» AIM OF THE EXERCISE
Report every line below that holds the word "small".
__________
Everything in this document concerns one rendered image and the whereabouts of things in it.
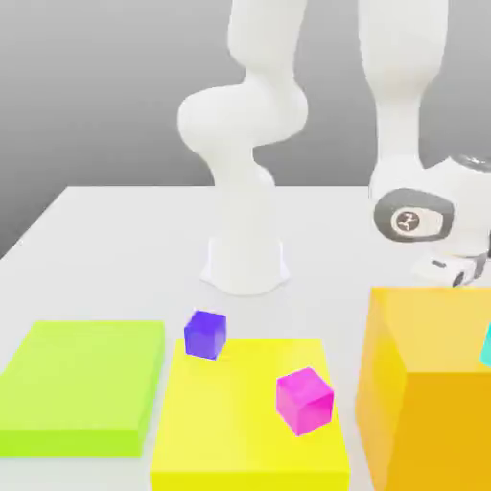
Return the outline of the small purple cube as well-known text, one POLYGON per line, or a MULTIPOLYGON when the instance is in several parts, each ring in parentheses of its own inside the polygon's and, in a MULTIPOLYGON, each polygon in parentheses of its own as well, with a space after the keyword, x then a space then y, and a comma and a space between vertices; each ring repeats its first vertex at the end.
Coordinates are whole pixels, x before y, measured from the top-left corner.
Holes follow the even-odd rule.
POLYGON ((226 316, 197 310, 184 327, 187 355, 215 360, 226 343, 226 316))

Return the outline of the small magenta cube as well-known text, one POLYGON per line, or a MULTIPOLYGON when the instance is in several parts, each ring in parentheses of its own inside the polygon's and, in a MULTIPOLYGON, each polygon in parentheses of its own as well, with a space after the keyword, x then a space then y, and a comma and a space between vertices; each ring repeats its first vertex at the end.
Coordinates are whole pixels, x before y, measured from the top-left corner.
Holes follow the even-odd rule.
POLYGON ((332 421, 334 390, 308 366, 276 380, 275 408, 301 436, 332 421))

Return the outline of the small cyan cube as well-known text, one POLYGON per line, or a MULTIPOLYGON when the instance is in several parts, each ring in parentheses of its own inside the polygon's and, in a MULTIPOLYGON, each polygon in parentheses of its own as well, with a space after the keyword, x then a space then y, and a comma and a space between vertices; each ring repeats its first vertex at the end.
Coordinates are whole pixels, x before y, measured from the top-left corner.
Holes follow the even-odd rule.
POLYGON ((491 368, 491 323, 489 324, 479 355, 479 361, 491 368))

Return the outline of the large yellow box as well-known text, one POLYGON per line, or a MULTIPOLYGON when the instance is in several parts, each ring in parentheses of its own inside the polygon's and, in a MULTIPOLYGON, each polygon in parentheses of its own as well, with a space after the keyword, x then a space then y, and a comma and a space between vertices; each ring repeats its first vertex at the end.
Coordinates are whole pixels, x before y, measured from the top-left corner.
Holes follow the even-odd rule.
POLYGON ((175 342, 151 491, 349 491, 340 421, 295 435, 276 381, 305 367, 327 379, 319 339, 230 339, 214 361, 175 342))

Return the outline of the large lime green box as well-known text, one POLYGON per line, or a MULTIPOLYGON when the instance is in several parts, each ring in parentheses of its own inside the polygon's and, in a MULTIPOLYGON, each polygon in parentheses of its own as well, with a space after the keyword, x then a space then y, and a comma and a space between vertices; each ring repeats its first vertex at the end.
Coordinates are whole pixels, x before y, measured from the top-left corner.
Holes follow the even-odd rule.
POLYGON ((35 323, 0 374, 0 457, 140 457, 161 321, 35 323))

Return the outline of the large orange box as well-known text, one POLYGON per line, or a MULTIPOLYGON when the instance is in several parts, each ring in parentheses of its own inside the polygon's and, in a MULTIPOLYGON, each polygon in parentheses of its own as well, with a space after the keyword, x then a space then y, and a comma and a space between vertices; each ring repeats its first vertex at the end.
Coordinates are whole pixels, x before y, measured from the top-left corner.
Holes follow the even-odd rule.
__________
» PROBLEM SOLUTION
Return the outline of the small purple cube as well-known text, one POLYGON per line, or a MULTIPOLYGON when the instance is in several parts, each ring in parentheses of its own inside the polygon's and, in a MULTIPOLYGON, each polygon in parentheses of its own as well, with a space after the keyword, x then a space then y, and a comma and a space between vertices; each ring repeats its first vertex at the end.
Return the outline of the small magenta cube as well-known text, one POLYGON per line, or a MULTIPOLYGON when the instance is in several parts, each ring in parentheses of its own inside the polygon's and, in a MULTIPOLYGON, each polygon in parentheses of its own as well, with a space after the keyword, x then a space then y, and a comma and a space between vertices; each ring repeats its first vertex at the end.
Return the outline of the small cyan cube as well-known text, one POLYGON per line, or a MULTIPOLYGON when the instance is in several parts, each ring in parentheses of its own inside the polygon's and, in a MULTIPOLYGON, each polygon in parentheses of its own as well, with a space after the keyword, x then a space then y, and a comma and a space between vertices; each ring repeats its first vertex at the end.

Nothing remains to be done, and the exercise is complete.